> _About this exercise_
Keep only the lines from the top of the listing through the one with "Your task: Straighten", and reproduce them unaltered.

> _Material supplied_
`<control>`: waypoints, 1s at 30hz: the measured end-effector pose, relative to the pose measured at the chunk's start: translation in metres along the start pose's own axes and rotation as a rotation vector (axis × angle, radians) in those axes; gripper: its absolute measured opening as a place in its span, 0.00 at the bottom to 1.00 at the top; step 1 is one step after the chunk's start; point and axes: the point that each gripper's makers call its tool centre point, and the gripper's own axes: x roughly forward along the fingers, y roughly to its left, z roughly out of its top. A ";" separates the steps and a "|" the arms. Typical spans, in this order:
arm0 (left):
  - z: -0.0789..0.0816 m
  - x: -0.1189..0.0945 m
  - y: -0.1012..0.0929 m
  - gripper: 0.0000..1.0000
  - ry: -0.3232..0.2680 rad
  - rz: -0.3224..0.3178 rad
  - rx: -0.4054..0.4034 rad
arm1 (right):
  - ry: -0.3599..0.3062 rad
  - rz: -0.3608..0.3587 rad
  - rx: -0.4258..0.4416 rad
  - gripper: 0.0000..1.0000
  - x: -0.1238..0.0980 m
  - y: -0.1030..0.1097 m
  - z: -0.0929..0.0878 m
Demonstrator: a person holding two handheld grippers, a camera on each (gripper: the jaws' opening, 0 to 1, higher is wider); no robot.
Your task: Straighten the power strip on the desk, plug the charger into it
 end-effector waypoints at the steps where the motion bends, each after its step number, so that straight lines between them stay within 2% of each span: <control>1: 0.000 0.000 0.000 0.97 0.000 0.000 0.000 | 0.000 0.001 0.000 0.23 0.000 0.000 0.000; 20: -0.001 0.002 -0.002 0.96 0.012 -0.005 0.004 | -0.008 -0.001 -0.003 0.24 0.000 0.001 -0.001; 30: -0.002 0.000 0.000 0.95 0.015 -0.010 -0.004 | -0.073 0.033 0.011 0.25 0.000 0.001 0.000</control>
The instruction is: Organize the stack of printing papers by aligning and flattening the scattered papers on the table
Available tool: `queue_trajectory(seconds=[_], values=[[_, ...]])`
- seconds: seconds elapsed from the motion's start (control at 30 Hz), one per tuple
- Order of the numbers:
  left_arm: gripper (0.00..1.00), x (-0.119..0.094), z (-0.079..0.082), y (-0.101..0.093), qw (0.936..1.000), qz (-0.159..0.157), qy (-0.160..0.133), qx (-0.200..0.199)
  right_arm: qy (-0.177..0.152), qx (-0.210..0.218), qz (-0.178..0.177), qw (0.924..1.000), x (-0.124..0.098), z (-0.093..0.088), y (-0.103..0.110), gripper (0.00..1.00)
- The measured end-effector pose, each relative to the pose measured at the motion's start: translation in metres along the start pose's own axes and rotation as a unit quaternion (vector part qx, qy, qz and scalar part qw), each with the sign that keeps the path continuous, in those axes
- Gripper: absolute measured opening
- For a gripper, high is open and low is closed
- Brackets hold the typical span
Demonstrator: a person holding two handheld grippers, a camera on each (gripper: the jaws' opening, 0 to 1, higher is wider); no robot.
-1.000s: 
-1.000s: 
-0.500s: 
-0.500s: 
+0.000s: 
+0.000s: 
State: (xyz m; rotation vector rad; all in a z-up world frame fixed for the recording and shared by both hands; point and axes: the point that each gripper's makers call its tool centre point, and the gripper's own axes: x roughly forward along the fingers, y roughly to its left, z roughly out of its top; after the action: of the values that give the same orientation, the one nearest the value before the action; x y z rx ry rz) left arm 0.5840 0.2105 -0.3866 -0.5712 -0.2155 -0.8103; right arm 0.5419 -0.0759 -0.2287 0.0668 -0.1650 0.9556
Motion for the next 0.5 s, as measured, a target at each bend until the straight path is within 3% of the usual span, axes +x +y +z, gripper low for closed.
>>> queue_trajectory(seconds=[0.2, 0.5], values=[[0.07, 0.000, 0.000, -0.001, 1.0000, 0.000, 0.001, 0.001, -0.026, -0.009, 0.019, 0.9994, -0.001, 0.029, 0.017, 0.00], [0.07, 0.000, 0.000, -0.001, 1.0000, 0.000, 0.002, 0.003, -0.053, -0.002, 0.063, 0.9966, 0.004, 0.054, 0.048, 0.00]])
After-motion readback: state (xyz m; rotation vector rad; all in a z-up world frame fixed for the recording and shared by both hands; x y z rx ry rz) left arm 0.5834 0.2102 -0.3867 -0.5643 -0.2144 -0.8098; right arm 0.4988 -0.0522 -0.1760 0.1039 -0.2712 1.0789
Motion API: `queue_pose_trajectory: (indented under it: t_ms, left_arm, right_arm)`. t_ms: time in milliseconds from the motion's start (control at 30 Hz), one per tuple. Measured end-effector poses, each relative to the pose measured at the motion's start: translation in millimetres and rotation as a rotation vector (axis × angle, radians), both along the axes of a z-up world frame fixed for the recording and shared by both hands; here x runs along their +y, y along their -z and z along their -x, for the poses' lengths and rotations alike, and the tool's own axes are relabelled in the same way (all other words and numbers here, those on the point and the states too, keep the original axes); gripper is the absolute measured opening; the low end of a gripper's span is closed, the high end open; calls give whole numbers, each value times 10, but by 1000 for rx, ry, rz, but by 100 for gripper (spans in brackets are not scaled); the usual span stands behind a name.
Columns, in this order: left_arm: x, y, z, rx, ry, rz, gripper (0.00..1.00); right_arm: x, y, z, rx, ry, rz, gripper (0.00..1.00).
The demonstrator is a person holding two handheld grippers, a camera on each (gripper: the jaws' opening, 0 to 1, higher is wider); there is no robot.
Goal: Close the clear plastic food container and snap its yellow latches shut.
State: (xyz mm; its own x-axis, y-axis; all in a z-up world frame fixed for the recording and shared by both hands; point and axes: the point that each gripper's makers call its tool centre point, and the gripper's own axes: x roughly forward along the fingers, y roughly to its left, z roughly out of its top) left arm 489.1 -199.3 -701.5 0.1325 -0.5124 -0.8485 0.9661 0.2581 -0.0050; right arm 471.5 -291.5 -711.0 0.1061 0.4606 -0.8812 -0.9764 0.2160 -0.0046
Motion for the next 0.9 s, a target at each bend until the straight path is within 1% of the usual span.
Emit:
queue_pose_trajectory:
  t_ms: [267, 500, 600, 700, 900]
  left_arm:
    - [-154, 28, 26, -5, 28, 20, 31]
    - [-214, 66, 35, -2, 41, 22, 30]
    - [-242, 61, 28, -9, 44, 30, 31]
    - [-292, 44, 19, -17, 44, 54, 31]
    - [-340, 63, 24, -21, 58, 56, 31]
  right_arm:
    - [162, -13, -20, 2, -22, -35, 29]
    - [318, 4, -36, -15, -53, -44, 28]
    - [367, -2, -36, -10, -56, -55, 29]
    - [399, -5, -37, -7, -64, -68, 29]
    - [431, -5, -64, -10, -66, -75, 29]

> _Solved exercise_
`<control>`: waypoints, 1s at 30hz: the measured end-effector pose, relative to the pose measured at the chunk's start: translation in metres along the start pose's own axes and rotation as a rotation vector (axis × angle, radians) in those axes; gripper: its absolute measured opening as a place in its span, 0.00 at the bottom to 1.00 at the top; step 1 is one step after the chunk's start; point and axes: the point that each gripper's makers call its tool centre point, and the gripper's own axes: x roughly forward along the fingers, y roughly to its left, z roughly out of its top. A ";" separates the steps and a "|" the arms. Typical spans, in this order:
arm0 (left):
  - z: -0.0789..0.0816 m
  - x: -0.1189..0.0945 m
  - y: -0.1012..0.0929 m
  - gripper: 0.0000..1.0000
  - ry: -0.3232..0.2680 rad
  - rz: -0.3224..0.3178 rad
  - rx: -0.4054..0.4034 rad
arm1 (right):
  - ry: -0.3599..0.3062 rad
  - rz: -0.3608..0.3587 rad
  - rx: -0.4258..0.4416 rad
  - gripper: 0.0000..1.0000
  - x: -0.1238..0.0980 m
  - y: -0.1030..0.1097 m
  - z: -0.0929..0.0878 m
Demonstrator: a person holding two handheld grippers, a camera on each (gripper: the jaws' opening, 0 to 1, higher is wider); no robot.
Your task: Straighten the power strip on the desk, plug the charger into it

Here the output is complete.